Task to carry out —
Would you please print the data a second time, exactly as it stands?

Supplied information —
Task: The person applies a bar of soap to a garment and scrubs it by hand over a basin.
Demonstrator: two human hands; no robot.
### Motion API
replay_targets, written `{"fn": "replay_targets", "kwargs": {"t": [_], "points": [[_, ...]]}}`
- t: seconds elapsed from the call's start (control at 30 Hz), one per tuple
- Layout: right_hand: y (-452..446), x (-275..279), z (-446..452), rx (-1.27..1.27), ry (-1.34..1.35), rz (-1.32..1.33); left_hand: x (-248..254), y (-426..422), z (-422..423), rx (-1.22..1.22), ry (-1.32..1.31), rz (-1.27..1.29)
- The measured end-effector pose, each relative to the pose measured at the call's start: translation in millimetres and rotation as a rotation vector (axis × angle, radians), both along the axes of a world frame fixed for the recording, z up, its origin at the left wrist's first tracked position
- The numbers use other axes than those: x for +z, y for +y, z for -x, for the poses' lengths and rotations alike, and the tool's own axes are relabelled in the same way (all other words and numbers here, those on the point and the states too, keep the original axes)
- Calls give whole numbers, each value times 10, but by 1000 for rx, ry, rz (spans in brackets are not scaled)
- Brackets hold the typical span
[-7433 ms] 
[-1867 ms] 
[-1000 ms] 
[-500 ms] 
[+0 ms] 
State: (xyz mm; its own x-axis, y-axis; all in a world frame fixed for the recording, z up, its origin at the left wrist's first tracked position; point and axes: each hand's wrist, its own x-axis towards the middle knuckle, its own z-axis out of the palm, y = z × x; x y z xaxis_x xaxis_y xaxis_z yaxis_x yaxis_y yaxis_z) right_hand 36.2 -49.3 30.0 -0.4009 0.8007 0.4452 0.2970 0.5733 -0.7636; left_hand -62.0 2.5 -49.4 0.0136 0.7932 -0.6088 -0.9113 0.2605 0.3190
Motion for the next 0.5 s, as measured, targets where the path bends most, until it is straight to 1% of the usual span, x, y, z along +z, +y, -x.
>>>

Answer area —
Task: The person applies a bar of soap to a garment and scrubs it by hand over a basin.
Demonstrator: two human hands; no robot.
### Motion API
replay_targets, written `{"fn": "replay_targets", "kwargs": {"t": [_], "points": [[_, ...]]}}`
- t: seconds elapsed from the call's start (control at 30 Hz), one per tuple
- Layout: right_hand: y (-452..446), x (-275..279), z (-446..452), rx (-1.27..1.27), ry (-1.34..1.35), rz (-1.32..1.33); left_hand: x (-248..254), y (-426..422), z (-422..423), rx (-1.22..1.22), ry (-1.32..1.31), rz (-1.27..1.29)
- The measured end-effector pose, each relative to the pose measured at the call's start: translation in millimetres and rotation as a rotation vector (axis × angle, radians), both along the axes of a world frame fixed for the recording, z up, its origin at the left wrist's first tracked position
- The numbers use other axes than those: x for +z, y for +y, z for -x, for the poses' lengths and rotations alike, and the tool's own axes are relabelled in the same way (all other words and numbers here, those on the point and the states too, keep the original axes)
- Calls give whole numbers, each value times 10, but by 1000 for rx, ry, rz (spans in brackets are not scaled)
- Brackets hold the typical span
[-7433 ms] 
[-1867 ms] 
[-1000 ms] 
[-500 ms] 
[+0 ms] 
State: (xyz mm; its own x-axis, y-axis; all in a world frame fixed for the recording, z up, its origin at the left wrist's first tracked position; point and axes: each hand's wrist, its own x-axis towards the middle knuckle, its own z-axis out of the palm, y = z × x; x y z xaxis_x xaxis_y xaxis_z yaxis_x yaxis_y yaxis_z) right_hand 36.2 -49.3 30.0 -0.4009 0.8007 0.4452 0.2970 0.5733 -0.7636; left_hand -62.0 2.5 -49.4 0.0136 0.7932 -0.6088 -0.9113 0.2605 0.3190
Motion for the next 0.5 s, as measured, targets where the path bends most, until it is straight to 1% of the usual span, x, y, z along +z, +y, -x.
>>>

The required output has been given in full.